A Comissão Parlamentar de Educação, Ciência e Cultura promoveu, no passado dia 25 de fevereiro 2015, no Auditório do Edifício Novo da Assembleia da República, uma Audição Pública com a temática Reflexão sobre os currículos da escolaridade obrigatória.
Pretendeu-se, neste encontro, ouvir muitos dos agentes do sistema educativo na análise, avaliação, balanço e sugestões sobre os Currículos da Escolaridade Obrigatória.
A sessão foi iniciada pelo presidente da Comissão Parlamentar de Educação, Ciência e Cultura, deputado Abel Baptista (CDS) e pela coordenadora do Grupo de trabalho dos Currículos dos Ensinos Básico e Secundário, deputada Mª José Castelo Branco (PSD), com o seguinte programa:
9.30h – Sessão de Abertura
9.40h – Intervenções livres pelos participantes
12.30h – Sessão de encerramento com intervenções dos deputados de cada partido:
BE – Luís Fazenda
PCP – Diana Ferreira
CDS – Inês Teotónio Pereira
PS – Agostinho Santa
PSD – Mª Ester Vargas
As direções da SPEF (Nuno Ferro) e do CNAPEF (João Lourenço) estiveram presentes nesta audição para a qual elaboraram um documento que constitui uma reflexão do Movimento Associativo sobre o papel da disciplina de Educação Física (EF) no currículo nacional, com referência a algumas medidas educativas dos últimos três anos e seus efeitos.

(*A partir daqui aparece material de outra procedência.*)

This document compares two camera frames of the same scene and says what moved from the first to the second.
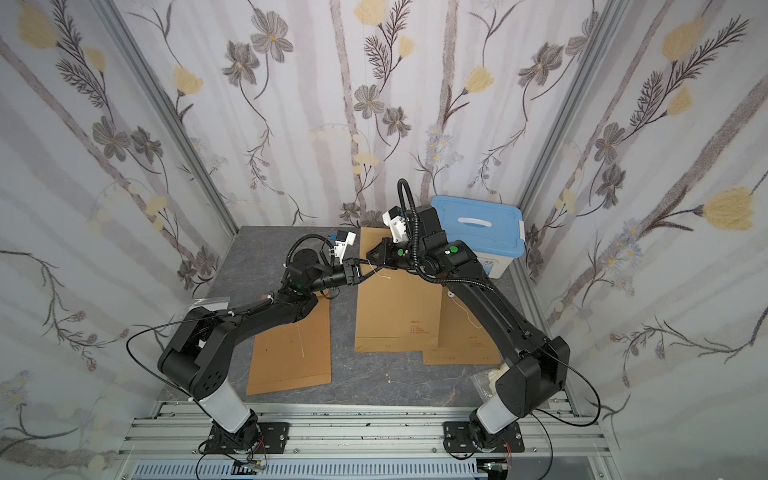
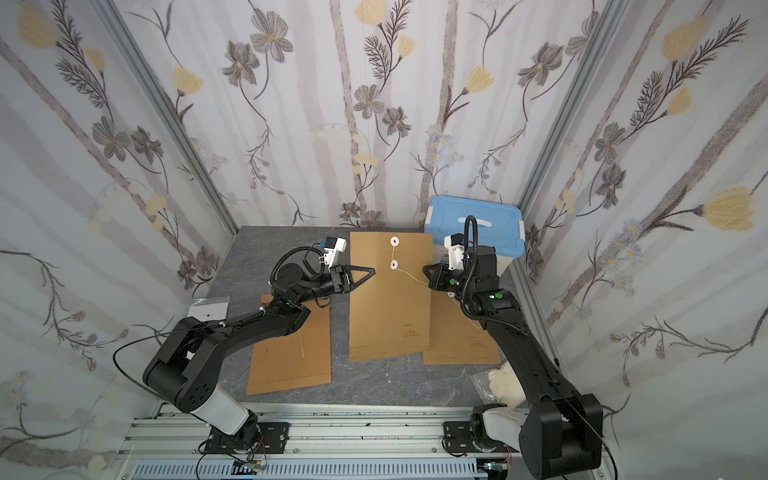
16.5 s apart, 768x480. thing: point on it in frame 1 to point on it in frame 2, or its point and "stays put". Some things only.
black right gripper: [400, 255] to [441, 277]
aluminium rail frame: [559, 443] stays put
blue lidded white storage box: [494, 233] stays put
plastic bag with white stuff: [485, 382] stays put
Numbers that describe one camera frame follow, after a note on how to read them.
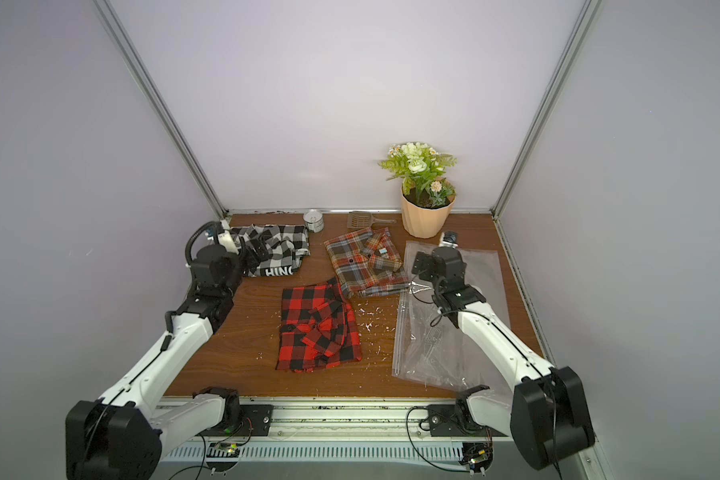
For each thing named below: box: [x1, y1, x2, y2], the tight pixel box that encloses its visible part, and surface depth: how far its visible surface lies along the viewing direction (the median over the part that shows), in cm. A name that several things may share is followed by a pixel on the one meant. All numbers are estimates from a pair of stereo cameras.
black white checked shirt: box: [229, 224, 311, 278], surface depth 108 cm
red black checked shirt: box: [276, 278, 362, 373], surface depth 88 cm
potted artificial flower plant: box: [378, 142, 458, 239], surface depth 101 cm
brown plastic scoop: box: [347, 211, 397, 229], surface depth 120 cm
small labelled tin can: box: [303, 211, 324, 233], surface depth 116 cm
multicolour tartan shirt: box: [324, 227, 410, 298], surface depth 102 cm
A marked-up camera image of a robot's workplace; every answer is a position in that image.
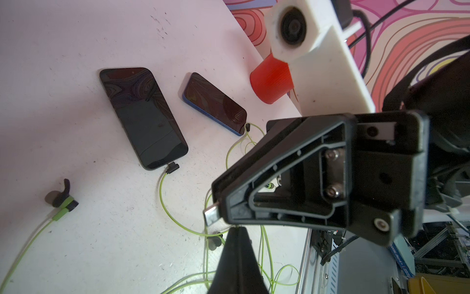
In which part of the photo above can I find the green earphone cable plug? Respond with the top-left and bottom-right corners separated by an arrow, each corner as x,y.
224,122 -> 302,294

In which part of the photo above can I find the black smartphone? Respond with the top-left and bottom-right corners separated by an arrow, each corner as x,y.
99,67 -> 188,170

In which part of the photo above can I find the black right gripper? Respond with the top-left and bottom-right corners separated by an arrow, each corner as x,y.
212,110 -> 430,246

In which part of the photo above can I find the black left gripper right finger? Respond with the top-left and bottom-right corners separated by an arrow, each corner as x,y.
237,227 -> 268,294

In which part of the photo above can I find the blue-cased smartphone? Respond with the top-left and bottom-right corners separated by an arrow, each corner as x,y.
182,72 -> 247,136

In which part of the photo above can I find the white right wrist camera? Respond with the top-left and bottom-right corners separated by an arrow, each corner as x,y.
264,1 -> 376,116

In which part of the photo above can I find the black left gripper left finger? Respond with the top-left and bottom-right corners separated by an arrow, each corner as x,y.
208,227 -> 239,294

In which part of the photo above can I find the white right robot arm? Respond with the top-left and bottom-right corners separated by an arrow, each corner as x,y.
204,37 -> 470,246

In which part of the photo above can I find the red plastic cup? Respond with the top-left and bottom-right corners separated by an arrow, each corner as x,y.
250,53 -> 294,104

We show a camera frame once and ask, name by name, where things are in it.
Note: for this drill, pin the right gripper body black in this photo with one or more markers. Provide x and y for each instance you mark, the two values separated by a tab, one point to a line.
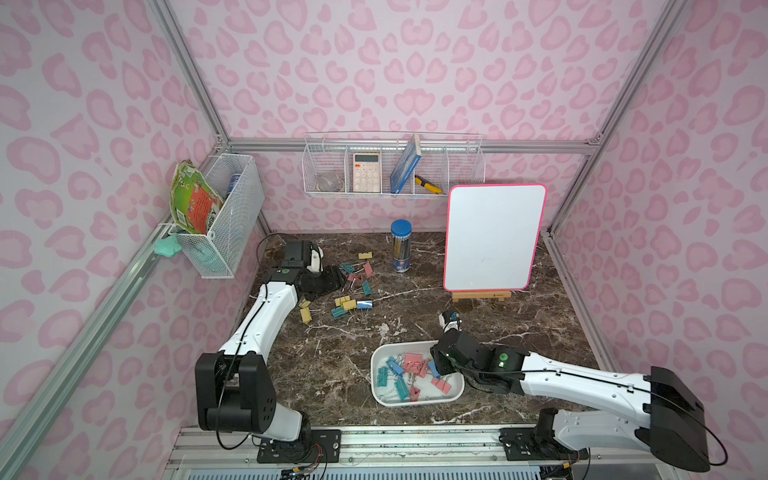
444	352

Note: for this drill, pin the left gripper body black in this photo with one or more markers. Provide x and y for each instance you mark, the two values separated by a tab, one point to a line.
332	280

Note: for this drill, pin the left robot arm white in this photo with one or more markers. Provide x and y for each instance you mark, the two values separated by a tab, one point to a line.
234	390

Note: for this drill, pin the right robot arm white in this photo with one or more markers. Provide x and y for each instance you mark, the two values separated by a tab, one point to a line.
654	412

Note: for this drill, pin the white storage tray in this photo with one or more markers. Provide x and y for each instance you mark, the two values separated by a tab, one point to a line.
435	388

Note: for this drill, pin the wooden whiteboard easel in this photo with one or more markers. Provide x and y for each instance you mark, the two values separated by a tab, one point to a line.
480	295

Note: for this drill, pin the blue lid pencil canister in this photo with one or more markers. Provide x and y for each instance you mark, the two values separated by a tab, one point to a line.
401	231

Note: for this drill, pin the white calculator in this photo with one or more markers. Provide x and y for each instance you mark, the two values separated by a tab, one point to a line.
366	172

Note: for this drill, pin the pink framed whiteboard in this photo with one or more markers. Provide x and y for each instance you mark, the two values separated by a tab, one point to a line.
491	235

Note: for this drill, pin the blue book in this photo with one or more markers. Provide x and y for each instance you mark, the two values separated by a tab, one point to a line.
406	165

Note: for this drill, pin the green red snack bag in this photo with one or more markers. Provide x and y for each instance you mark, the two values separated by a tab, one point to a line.
194	205

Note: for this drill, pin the yellow utility knife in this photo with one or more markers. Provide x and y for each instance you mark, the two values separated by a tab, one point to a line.
427	185

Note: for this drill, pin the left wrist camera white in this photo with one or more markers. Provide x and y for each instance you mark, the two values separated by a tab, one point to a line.
315	265

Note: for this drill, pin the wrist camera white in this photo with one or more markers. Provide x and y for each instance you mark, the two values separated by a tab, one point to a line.
315	265
450	320

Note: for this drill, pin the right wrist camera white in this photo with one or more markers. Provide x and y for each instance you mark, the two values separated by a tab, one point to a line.
450	320

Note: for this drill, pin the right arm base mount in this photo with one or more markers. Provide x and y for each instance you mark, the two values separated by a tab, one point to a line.
523	444

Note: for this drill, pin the white mesh wall basket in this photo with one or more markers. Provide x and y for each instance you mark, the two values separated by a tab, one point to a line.
217	254

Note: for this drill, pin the wire shelf on back wall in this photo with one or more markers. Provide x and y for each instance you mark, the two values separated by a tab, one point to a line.
448	160

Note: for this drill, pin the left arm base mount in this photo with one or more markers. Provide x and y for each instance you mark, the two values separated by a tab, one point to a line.
322	445

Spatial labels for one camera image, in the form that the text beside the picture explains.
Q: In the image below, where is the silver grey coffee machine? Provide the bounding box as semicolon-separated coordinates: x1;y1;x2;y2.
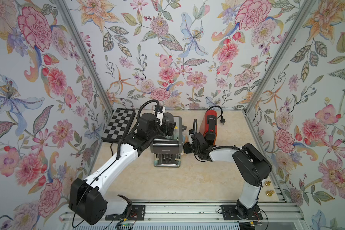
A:
150;116;186;168

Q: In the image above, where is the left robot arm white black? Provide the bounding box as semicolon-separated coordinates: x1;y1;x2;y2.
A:
69;99;176;225

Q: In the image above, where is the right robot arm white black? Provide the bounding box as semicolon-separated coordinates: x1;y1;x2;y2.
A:
183;133;273;219

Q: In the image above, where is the red capsule coffee machine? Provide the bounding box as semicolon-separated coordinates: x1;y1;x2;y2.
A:
199;110;217;145

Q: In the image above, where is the black white chessboard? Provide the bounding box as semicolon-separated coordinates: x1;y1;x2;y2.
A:
102;108;136;143

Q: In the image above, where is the brass knob lower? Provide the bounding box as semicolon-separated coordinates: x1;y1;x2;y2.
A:
265;190;275;196

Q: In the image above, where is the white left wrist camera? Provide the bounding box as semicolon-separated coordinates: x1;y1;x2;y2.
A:
154;105;165;126

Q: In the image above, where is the black power cord with plug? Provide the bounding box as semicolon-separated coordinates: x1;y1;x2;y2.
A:
206;105;226;126

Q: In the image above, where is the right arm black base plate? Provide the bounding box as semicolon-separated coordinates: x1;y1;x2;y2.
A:
218;205;263;221

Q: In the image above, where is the aluminium rail frame front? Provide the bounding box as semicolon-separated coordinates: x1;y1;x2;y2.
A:
60;185;309;230

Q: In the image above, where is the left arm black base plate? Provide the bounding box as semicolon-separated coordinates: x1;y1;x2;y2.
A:
105;205;146;221

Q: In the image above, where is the left aluminium corner post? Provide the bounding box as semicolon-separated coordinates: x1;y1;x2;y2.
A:
54;0;113;114

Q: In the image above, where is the aluminium corner post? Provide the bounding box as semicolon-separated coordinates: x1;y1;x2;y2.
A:
243;0;314;116
54;0;113;114

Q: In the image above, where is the right aluminium corner post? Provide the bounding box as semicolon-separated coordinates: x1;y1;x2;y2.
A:
243;0;314;116

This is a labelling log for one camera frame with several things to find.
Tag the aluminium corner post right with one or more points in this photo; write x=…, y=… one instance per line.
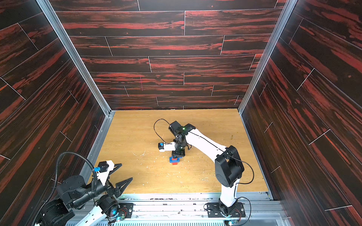
x=277, y=31

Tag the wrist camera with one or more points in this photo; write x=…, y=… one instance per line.
x=166, y=146
x=104, y=167

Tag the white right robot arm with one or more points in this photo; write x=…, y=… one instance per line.
x=228, y=165

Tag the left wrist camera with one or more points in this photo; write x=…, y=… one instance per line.
x=104, y=167

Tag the long blue lego brick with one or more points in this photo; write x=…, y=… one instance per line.
x=174, y=160

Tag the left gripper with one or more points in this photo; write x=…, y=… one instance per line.
x=112, y=191

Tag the aluminium front rail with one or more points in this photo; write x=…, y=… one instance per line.
x=189, y=209

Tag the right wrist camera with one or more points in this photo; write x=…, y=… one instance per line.
x=166, y=146

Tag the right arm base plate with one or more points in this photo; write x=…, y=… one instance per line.
x=218, y=210

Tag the aluminium corner post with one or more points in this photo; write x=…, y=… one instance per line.
x=277, y=31
x=60, y=31

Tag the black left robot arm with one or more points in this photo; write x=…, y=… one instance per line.
x=74, y=193

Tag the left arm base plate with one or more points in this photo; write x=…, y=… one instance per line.
x=125, y=210

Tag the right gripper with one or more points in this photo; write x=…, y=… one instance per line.
x=178, y=152

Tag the aluminium corner post left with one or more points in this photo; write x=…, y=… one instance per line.
x=60, y=31

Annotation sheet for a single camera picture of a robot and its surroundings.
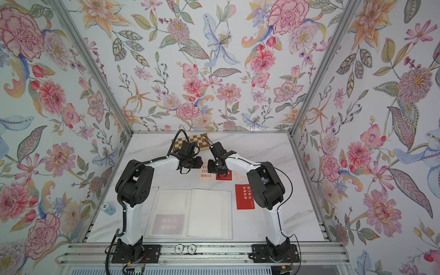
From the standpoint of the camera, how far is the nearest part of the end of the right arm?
742 mm

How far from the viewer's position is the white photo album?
31.5 inches

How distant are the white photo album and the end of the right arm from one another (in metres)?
0.14
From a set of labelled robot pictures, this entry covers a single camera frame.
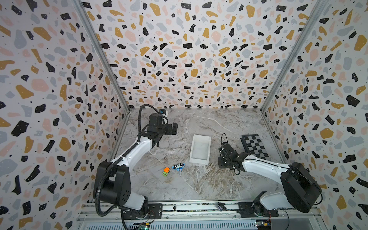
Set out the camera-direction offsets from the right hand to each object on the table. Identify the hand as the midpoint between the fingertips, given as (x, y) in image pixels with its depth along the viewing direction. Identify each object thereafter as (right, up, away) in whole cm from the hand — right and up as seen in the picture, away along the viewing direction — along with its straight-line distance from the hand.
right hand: (223, 162), depth 90 cm
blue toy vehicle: (-27, -3, -2) cm, 28 cm away
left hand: (-30, +24, -2) cm, 39 cm away
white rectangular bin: (-14, +7, +8) cm, 17 cm away
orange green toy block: (-35, -4, -5) cm, 35 cm away
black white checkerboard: (+22, +10, +7) cm, 25 cm away
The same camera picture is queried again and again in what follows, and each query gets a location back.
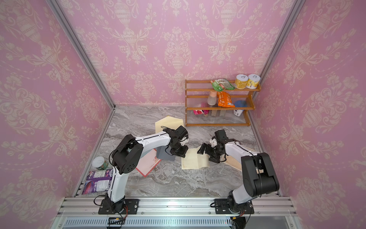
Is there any cream letter paper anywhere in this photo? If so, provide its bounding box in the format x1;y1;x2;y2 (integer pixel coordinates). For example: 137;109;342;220
181;147;209;170

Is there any grey envelope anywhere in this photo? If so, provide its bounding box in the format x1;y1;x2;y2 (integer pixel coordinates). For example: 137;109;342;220
156;146;176;161

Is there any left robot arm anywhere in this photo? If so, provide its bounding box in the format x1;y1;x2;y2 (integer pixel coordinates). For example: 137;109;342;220
105;126;189;204

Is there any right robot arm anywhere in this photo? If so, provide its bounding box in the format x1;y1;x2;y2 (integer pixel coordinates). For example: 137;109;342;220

Pode consultar aqui esse documento.
Estiveram presentes cerca de 130 pessoas entre representantes das associações, diretores de escolas e centros de formação, e professores.
Em termos gerais, as intervenções centraram-se na necessidade de pensar a escola como um espaço que educa e não só um espaço que instrui.
Manifestou-se uma sintonia de posições entre as associações e sociedades representativas de disciplinas e professores (com a exceção da Sociedade Portuguesa de Matemática). Teceram-se críticas ao atual estado da educação em Portugal, assentes nos seguintes pontos:
- centralização legislativa e burocracia; necessidade de mais autonomia, inclusive curricular;
- estreitamento do currículo motivado pelos exames nacionais;
- necessidade de olhar para o ensino de todas as áreas;
- a escolaridade obrigatória até ao 12º ano deve promover uma perspetiva diferente do ensino secundário (cursos profissionais nas escolas não funcionam bem; não existe real permeabilidade entre via profissionalizante e o prosseguimento de estudos);
- o ensino secundário não deve ser o sistema de seleção par entrada na universidade (apenas 19% dos alunos no secundário são candidatos ao ensino superior);
- exames devem existir mas não para descriminar alunos e avaliar professores ou escolas.
Nuno Ferro (SPEF) apresentou três ideias gerais sobre as quais assenta a educação que queremos para os nossos jovens:
- a Educação Física, é imprescindível no currículo, sendo portanto incompreensível a existência de qualquer tipo de cortes nos tempos destinados à sua leccionação, o condicionamento no seu estatuto avaliativo e classificativo bem como a ausência de investimento no 1º Ciclo do Ensino Básico.
João Lourenço (CNAPEF) defendeu o importante papel da Escola (Pública) na formação dos jovens, reafirmando o valor educativo da disciplina de Educação Física no currículo escolar.